# Metagraph Monitoring Service

We have introduced a monitoring tool in version `v0.10.0` of the [Euclid Development Environment project](/metagraph-development/elements/development-environment.md) that can assess the health of your metagraph and initiate restarts if necessary.

A healthy metagraph requires a minimum of three nodes per layer: `metagraph-l0`, `currency-l1`, and `data-l1`. The `currency-l1` and `data-l1` layers should be implemented if your metagraph requires these layers, but at least three nodes per layer are necessary for correct operation.

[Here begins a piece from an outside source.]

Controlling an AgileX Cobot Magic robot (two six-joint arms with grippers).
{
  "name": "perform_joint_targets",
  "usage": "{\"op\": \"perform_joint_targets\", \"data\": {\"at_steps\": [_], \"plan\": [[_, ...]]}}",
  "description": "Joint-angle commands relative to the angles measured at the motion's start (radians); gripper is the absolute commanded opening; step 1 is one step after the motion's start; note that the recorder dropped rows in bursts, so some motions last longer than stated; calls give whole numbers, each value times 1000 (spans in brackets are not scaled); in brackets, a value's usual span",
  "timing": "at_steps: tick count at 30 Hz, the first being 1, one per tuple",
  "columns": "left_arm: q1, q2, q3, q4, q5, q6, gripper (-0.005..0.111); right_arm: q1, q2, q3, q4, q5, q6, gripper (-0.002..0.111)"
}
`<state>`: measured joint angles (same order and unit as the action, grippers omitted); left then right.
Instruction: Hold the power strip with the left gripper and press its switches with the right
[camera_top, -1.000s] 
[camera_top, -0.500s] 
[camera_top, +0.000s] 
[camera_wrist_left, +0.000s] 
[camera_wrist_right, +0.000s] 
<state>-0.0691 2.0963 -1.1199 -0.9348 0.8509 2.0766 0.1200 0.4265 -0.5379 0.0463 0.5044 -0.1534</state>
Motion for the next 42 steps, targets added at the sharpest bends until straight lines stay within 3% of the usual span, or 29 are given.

Sometimes, your node can be unhealthy for several reasons, as examples:

* The remote host becoming stuck in a process.
* The remote host shutting down unexpectedly.
* The node experiencing a fork.
* The metagraph sending snapshots to a node that subsequently becomes unhealthy.

Each of these conditions may require attention and, in some cases, intervention, such as a restart.

For example, consider a scenario where your metagraph is operating normally but sends a `MetagraphSnapshot` to a `global-l0` node that has forked on the network. If this node is not part of the main and valid fork, your `MetagraphSnapshot` will never reach the `global-l0` layer. The monitoring service will detect this issue and automatically trigger a metagraph restart.

In another scenario, if the `currency-l1` process stops on one of your nodes, the monitoring service will detect this anomaly and initiate a restart for the affected node on that layer.

### Introduction[​](https://docs.constellationnetwork.io/sdk/elements/monitoring-service#introduction) <a href="#introduction" id="introduction"></a>

The service is developed using `NodeJS`, and all necessary dependencies are installed on your remote instance during deployment.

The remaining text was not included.